■ **PROMPT**
Repeat only the stretch of lines below that runs from the line with "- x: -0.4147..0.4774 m" through the line with "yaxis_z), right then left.", unaltered.

START SUPPLIED RECORDS

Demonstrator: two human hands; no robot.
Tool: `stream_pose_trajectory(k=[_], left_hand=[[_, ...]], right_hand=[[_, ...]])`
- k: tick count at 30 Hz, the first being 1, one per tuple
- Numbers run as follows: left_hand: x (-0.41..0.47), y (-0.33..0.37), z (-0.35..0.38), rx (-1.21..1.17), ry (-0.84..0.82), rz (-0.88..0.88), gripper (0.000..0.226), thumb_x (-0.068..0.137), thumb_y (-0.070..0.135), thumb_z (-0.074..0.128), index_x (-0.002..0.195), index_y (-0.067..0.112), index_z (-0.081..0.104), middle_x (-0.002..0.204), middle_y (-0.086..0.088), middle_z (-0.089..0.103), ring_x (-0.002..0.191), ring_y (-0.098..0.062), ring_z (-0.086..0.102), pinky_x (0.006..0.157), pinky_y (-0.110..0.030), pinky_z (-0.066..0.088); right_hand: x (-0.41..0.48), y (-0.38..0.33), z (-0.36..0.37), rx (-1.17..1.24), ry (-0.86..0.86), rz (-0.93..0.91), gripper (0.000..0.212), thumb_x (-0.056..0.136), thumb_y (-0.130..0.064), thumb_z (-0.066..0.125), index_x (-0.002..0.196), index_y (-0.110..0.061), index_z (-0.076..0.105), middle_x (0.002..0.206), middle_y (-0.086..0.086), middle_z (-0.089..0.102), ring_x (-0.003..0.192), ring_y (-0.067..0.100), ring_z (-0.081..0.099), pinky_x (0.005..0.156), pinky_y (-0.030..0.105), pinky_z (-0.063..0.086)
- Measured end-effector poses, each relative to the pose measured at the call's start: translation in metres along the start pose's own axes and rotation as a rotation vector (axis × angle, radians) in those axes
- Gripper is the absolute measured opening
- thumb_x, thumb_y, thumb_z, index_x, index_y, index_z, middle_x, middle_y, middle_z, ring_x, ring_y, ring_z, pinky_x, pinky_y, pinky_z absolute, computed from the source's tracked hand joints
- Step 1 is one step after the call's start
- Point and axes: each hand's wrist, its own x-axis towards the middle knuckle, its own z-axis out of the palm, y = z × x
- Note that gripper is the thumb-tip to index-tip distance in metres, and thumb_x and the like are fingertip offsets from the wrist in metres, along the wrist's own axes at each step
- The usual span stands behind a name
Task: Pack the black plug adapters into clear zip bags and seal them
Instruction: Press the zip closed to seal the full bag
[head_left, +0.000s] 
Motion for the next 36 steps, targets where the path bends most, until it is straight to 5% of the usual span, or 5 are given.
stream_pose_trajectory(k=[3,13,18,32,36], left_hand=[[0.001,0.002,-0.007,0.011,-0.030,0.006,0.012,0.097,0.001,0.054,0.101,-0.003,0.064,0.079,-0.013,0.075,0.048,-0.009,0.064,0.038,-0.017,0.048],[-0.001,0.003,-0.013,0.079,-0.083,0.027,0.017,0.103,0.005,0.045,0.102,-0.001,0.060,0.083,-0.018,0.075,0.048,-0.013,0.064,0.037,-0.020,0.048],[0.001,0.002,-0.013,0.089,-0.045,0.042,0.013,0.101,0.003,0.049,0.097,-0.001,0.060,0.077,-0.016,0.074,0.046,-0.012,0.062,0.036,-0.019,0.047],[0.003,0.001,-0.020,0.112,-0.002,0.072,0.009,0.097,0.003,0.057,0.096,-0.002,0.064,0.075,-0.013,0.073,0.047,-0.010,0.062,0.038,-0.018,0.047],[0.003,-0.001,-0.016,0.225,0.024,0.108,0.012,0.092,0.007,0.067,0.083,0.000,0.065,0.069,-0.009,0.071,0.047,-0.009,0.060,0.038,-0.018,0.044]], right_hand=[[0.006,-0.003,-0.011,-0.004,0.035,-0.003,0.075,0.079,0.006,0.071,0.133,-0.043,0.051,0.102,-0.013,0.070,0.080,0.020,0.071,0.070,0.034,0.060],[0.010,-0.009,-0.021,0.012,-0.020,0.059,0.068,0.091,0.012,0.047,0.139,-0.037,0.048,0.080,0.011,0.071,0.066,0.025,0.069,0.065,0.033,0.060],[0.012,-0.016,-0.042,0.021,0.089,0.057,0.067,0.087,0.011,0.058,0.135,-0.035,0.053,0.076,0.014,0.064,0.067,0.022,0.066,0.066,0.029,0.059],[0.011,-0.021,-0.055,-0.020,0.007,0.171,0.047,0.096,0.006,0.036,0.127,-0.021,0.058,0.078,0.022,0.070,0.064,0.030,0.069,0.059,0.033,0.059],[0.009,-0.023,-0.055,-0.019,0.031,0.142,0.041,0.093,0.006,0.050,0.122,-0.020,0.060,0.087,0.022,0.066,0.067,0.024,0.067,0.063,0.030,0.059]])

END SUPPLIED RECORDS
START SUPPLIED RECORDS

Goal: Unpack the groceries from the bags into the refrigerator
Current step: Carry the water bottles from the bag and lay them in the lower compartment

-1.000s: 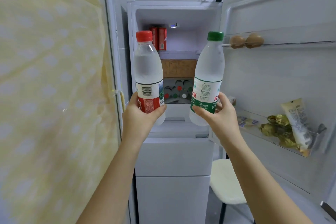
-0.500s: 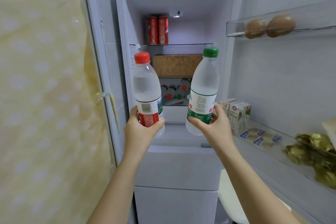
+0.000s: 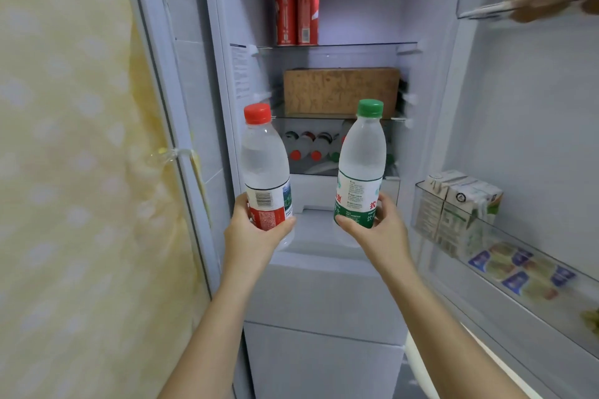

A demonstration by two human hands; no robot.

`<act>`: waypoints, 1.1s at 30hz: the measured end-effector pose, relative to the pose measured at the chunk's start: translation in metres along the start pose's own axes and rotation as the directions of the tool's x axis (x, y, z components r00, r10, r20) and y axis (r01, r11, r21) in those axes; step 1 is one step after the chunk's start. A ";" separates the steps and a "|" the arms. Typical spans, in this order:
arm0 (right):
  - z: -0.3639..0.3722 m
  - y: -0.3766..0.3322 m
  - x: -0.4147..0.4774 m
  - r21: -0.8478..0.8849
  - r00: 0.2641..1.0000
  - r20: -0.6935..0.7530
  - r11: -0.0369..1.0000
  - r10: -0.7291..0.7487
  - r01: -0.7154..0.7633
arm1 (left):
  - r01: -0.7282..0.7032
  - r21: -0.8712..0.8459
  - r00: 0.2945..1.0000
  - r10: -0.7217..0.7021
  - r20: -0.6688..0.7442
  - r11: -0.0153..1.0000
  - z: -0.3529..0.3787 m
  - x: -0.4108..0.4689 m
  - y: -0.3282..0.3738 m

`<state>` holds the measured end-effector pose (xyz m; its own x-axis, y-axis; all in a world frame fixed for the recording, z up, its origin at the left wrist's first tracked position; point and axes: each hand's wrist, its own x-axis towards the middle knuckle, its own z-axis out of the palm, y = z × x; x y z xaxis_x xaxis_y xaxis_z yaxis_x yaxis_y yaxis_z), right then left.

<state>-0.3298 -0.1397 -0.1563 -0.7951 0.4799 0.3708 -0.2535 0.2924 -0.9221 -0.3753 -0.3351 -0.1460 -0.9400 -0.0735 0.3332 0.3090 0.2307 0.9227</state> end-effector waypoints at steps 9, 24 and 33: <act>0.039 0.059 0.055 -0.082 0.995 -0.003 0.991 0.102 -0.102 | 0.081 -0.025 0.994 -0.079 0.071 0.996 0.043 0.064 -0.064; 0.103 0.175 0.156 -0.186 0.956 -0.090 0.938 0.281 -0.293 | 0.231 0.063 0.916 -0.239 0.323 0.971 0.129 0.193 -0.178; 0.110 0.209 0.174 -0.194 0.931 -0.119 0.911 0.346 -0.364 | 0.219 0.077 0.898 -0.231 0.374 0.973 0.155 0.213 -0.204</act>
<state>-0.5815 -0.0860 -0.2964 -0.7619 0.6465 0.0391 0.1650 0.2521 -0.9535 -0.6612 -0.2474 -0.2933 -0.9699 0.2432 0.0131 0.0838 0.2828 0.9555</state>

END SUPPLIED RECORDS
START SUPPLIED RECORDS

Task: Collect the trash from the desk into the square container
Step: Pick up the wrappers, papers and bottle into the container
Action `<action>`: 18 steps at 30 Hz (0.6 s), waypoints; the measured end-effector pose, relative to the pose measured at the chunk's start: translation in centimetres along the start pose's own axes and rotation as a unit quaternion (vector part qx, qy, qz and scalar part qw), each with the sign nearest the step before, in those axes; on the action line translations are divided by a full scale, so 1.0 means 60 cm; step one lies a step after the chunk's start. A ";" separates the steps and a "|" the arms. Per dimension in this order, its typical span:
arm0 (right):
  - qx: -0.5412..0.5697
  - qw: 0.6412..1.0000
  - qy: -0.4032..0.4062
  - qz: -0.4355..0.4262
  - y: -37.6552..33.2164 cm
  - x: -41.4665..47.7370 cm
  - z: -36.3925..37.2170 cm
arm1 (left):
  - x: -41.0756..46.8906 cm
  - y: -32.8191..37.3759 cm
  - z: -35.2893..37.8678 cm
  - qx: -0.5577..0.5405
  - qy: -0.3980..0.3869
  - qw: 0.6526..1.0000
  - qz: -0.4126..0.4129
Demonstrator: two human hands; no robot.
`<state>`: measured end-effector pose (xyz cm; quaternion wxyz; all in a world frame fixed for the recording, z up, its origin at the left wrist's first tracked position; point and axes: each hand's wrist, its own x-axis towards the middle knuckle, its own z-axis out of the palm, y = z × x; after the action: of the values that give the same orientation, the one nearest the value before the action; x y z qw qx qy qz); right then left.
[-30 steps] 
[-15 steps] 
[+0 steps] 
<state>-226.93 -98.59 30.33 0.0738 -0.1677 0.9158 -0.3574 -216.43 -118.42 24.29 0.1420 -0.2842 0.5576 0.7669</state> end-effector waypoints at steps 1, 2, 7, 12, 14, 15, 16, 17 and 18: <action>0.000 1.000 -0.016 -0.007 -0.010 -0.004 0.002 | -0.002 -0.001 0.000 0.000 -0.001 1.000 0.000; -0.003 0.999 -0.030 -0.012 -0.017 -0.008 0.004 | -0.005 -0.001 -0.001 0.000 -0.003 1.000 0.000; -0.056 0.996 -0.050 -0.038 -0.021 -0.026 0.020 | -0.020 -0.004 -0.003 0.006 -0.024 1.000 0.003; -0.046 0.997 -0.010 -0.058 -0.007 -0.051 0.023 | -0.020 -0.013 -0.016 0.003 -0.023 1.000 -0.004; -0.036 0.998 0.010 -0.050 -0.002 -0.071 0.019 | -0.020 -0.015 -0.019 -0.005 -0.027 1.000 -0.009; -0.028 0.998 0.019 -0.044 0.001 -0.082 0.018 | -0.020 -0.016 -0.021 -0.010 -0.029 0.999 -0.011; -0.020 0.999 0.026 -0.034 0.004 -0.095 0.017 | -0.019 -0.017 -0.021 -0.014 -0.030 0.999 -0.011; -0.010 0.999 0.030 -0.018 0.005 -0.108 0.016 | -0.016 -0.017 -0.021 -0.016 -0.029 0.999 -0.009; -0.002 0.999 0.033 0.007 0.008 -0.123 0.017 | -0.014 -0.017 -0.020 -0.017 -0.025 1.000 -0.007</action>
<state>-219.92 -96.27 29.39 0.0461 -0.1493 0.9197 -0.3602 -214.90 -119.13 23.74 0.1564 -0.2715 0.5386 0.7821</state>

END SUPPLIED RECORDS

■ **RESULT FOR THIS EXERCISE**
  - x: -0.4147..0.4774 m
  - r21: -0.8478..0.8849
  - r00: 0.2641..1.0000
  - r20: -0.6935..0.7530
  - r11: -0.0369..1.0000
  - r10: -0.7291..0.7487
  - r01: -0.7154..0.7633
arm1 (left):
  - r01: -0.7282..0.7032
  - r21: -0.8712..0.8459
  - r00: 0.2945..1.0000
  - r10: -0.7217..0.7021
  - r20: -0.6688..0.7442
  - r11: -0.0153..1.0000
  - z: -0.3529..0.3787 m
  - x: -0.4108..0.4689 m
  - y: -0.3282..0.3738 m

`<state>` holds the measured end-effector pose (xyz m; its own x-axis, y-axis; all in a world frame fixed for the recording, z up, its origin at the left wrist's first tracked position; point and axes: each hand's wrist, its own x-axis towards the middle knuckle, its own z-axis out of the palm, y = z × x; x y z xaxis_x xaxis_y xaxis_z yaxis_x yaxis_y yaxis_z), right then left.

The work on the exercise is done.